Parfois l'envie nous prenait de visiter la maison de fond en comble. Le vaste garage abritait de vieilles tondeuses à gazon et beaucoup d'autres outils et ustensiles de jardin installés dans cette odeur rassurante de vieille huile et de terre séchée. Ensuite nous explorions le cellier garni de bouteilles et d'une importante réserve de denrées diverses auxquelles nous ne touchions pas, étonnamment sages que nous étions, notamment devant les olives en conserve ou les bouteilles de jus de tomate. Nous poursuivions par la buanderie, où la machine à laver avait pris place à côté du grand bac en pierre. L'endroit magique était le grenier; on y étouffait l'été mais c'était pour y découvrir des monceaux de meubles, bibelots et objets divers. Que ce fût dans la partie réservée à Mémée ou dans celle des propriétaires, c'était une découverte de tous les instants; nous ne devions toucher à rien, mais nous touchions quand même, prenant soin de tout remettre en place.
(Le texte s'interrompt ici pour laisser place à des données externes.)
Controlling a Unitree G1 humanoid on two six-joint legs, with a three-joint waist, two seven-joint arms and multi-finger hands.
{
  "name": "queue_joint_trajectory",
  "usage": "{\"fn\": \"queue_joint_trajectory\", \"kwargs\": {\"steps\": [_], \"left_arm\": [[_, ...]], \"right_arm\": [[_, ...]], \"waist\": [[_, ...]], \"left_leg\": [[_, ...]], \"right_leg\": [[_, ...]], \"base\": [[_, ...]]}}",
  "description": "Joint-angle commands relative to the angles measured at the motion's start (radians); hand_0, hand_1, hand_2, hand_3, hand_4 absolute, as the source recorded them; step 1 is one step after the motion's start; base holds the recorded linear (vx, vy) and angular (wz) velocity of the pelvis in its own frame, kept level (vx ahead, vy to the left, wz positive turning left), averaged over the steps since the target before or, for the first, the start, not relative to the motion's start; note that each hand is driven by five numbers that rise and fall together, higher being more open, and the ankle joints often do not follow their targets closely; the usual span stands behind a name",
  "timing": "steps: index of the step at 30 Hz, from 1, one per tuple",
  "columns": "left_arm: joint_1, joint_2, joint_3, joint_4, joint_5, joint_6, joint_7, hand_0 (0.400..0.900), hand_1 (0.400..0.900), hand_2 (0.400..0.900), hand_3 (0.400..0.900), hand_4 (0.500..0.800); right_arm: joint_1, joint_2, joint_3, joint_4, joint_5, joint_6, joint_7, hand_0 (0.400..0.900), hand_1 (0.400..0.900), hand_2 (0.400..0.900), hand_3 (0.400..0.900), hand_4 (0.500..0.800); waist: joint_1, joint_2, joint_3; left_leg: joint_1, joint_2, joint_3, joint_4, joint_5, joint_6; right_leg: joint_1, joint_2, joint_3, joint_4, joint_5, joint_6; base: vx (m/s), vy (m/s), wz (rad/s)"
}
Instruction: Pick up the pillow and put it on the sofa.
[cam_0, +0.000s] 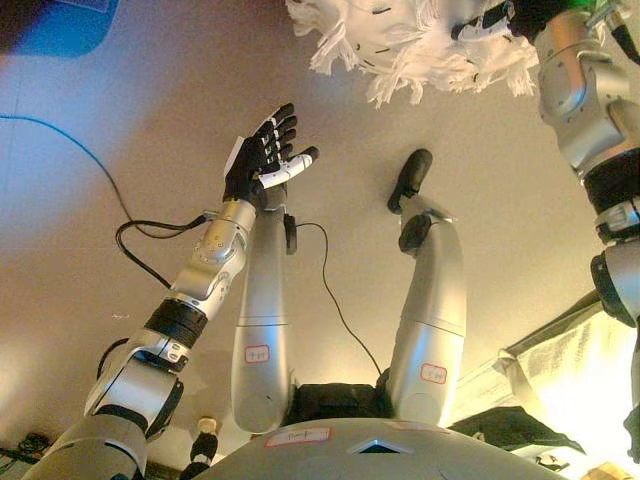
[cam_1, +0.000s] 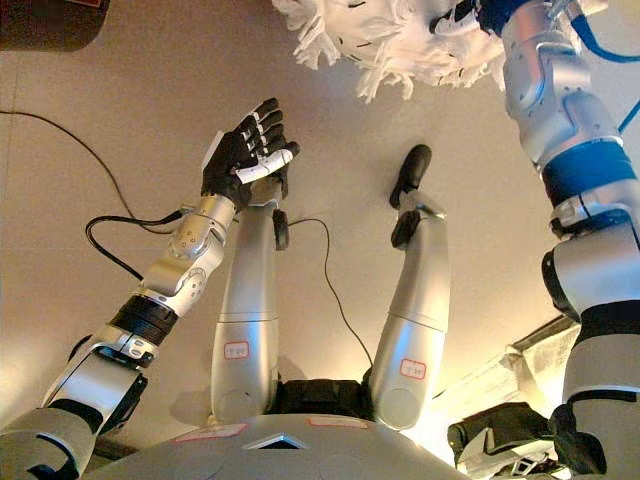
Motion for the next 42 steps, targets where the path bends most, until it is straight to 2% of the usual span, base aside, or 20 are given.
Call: {"fn": "queue_joint_trajectory", "kwargs": {"steps": [1,7,8,20,24,30,35,42], "left_arm": [[0.022,0.003,0.003,-0.121,-0.009,-0.049,-0.004,0.900,0.900,0.900,0.900,0.800],[0.014,0.004,0.003,-0.117,-0.010,-0.047,0.001,0.900,0.900,0.900,0.900,0.800],[0.014,0.006,0.005,-0.118,-0.011,-0.048,0.001,0.900,0.900,0.900,0.900,0.800],[0.012,0.004,0.010,-0.105,-0.012,-0.043,0.002,0.900,0.900,0.900,0.900,0.800],[0.011,0.000,0.021,-0.088,0.003,-0.044,0.013,0.900,0.900,0.900,0.900,0.800],[0.021,-0.015,0.070,-0.047,0.053,-0.040,0.066,0.900,0.900,0.900,0.900,0.800],[0.009,-0.027,0.082,-0.023,0.083,-0.039,0.073,0.900,0.900,0.900,0.900,0.800],[0.005,-0.035,0.093,0.018,0.171,-0.013,0.090,0.900,0.900,0.900,0.900,0.800]], "right_arm": [[-0.174,-0.018,0.028,-0.023,0.041,0.000,-0.013,0.400,0.400,0.400,0.400,0.500],[-0.218,0.012,0.048,-0.049,0.077,-0.010,-0.019,0.400,0.400,0.400,0.400,0.500],[-0.221,0.016,0.049,-0.056,0.079,-0.008,-0.015,0.400,0.400,0.400,0.400,0.500],[-0.210,0.018,0.020,-0.098,0.103,-0.013,-0.013,0.400,0.400,0.400,0.400,0.500],[-0.175,0.009,-0.016,-0.146,0.111,-0.016,-0.016,0.400,0.400,0.400,0.400,0.500],[-0.096,-0.021,-0.095,-0.244,0.097,-0.015,-0.027,0.400,0.400,0.400,0.400,0.500],[-0.024,-0.039,-0.164,-0.355,0.059,-0.023,-0.038,0.400,0.400,0.400,0.400,0.500],[0.103,-0.064,-0.286,-0.498,0.038,-0.040,-0.058,0.400,0.400,0.400,0.400,0.500]], "waist": [[0.026,0.002,-0.001],[0.023,-0.006,-0.001],[0.020,-0.009,-0.001],[0.016,-0.017,-0.001],[0.011,-0.017,-0.001],[0.002,-0.016,-0.001],[-0.008,-0.016,-0.001],[-0.022,-0.023,-0.002]], "left_leg": [[0.038,0.007,-0.004,0.062,-0.156,0.017],[0.041,0.010,-0.004,0.037,-0.142,0.012],[0.026,0.004,-0.003,0.022,-0.105,0.015],[0.037,0.004,-0.002,0.008,-0.099,0.015],[0.055,0.006,0.001,0.003,-0.097,0.014],[0.113,0.015,0.009,-0.036,-0.083,0.009],[0.194,0.023,0.017,-0.099,-0.060,0.001],[0.346,0.034,0.022,-0.225,-0.011,-0.011]], "right_leg": [[0.028,0.027,0.000,0.029,-0.060,0.046],[0.029,0.030,-0.001,0.009,-0.049,0.046],[0.018,0.026,-0.006,-0.011,-0.015,0.035],[0.028,0.030,-0.006,-0.025,-0.011,0.037],[0.043,0.031,-0.003,-0.027,-0.012,0.038],[0.094,0.036,-0.003,-0.063,0.003,0.039],[0.173,0.044,-0.005,-0.134,0.027,0.041],[0.325,0.068,-0.018,-0.253,0.065,0.044]], "base": [[0.00,0.000,0.00],[-0.02,0.004,0.01],[-0.11,0.029,0.02],[-0.01,0.003,0.00],[-0.01,0.001,-0.02],[0.00,0.000,0.00],[-0.01,-0.019,-0.05],[0.00,-0.019,-0.01]]}}
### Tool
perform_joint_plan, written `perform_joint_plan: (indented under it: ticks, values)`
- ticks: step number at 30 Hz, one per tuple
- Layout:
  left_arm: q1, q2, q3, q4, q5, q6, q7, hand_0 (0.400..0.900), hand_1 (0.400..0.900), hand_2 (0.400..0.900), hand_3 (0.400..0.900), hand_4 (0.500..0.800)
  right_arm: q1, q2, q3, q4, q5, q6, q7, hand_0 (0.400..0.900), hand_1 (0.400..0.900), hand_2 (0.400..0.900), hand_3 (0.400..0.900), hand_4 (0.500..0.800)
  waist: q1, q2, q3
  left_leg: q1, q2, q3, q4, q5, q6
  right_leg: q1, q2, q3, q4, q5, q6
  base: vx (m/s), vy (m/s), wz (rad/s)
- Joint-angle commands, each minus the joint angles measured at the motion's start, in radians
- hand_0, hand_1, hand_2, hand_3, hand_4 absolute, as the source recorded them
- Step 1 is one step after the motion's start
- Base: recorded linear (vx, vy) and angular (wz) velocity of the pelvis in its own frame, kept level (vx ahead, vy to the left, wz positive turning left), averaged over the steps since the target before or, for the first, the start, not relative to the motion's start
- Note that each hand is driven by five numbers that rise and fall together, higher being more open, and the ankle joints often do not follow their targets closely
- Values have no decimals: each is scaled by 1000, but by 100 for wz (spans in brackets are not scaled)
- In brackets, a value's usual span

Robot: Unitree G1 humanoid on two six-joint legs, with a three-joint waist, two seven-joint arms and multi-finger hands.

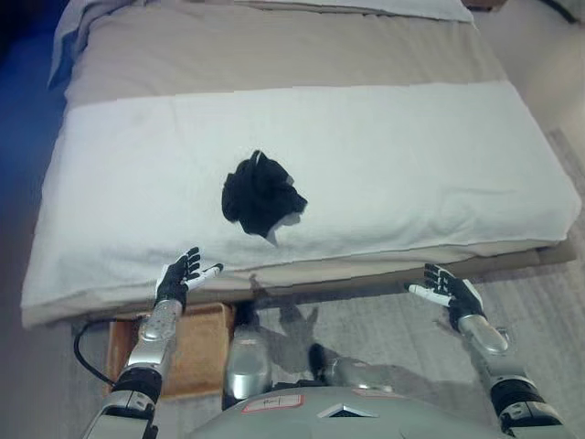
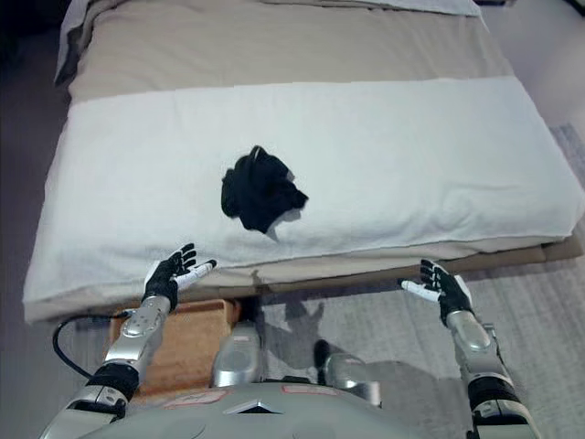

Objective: Put the clothes on the bed into the basket.

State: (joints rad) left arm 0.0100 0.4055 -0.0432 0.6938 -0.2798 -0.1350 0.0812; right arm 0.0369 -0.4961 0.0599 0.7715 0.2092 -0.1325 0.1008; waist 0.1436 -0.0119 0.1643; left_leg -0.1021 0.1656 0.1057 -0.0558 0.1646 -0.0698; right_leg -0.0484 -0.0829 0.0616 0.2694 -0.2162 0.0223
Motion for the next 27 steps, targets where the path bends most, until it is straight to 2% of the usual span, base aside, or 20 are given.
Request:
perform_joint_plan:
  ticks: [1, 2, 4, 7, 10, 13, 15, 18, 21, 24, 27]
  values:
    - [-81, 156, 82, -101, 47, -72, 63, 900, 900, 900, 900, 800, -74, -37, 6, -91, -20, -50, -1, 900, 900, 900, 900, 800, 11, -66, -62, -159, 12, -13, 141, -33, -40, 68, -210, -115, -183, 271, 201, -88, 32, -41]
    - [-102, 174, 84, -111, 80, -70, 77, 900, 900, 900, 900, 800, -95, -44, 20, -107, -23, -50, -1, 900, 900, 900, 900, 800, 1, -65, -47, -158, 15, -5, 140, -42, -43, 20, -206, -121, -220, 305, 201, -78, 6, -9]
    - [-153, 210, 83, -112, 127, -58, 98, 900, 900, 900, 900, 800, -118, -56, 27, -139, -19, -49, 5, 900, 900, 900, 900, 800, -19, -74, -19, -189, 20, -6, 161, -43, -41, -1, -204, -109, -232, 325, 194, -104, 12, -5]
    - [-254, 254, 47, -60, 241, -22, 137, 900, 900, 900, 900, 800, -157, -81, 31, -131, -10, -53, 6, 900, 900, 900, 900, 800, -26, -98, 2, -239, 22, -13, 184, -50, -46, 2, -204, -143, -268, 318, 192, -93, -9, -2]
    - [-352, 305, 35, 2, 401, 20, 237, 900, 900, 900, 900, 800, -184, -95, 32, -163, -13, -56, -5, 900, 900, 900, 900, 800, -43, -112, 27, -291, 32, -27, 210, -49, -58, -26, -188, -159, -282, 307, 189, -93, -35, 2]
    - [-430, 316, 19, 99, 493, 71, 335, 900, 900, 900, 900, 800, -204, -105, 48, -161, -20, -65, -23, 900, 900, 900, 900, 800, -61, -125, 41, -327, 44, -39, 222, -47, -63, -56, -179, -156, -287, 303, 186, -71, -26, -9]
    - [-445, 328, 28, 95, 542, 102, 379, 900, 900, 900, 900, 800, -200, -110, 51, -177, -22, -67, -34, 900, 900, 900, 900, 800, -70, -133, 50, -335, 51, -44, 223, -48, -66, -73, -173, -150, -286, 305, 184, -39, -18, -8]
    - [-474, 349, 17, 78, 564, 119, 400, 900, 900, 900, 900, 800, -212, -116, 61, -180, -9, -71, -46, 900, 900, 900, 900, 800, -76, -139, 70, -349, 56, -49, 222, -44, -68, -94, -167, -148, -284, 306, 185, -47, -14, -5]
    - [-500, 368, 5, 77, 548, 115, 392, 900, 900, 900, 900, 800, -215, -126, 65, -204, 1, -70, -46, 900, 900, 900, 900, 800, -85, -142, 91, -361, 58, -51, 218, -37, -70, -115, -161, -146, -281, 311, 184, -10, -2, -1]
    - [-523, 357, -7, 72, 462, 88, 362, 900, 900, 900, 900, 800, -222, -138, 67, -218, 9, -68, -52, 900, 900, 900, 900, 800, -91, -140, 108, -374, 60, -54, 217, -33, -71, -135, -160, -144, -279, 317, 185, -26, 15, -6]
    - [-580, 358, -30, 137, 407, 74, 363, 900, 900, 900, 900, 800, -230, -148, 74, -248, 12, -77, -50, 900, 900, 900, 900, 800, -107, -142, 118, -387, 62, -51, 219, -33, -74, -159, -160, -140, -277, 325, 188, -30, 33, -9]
Tout petit j'avais joué avec Wanga, la chienne noire de la mère du propriétaire, laquelle occupait une partie du rez de chaussée où parfois elle prenait le frais avec ma grand-mère après avoir partagé avec elle quelque cueillette du potager. Au mois d'août, lorsque mes cousins et Jacky avaient déserté Belley, je partageais mes après-midi entre le garage Simca et le mur de la propriété.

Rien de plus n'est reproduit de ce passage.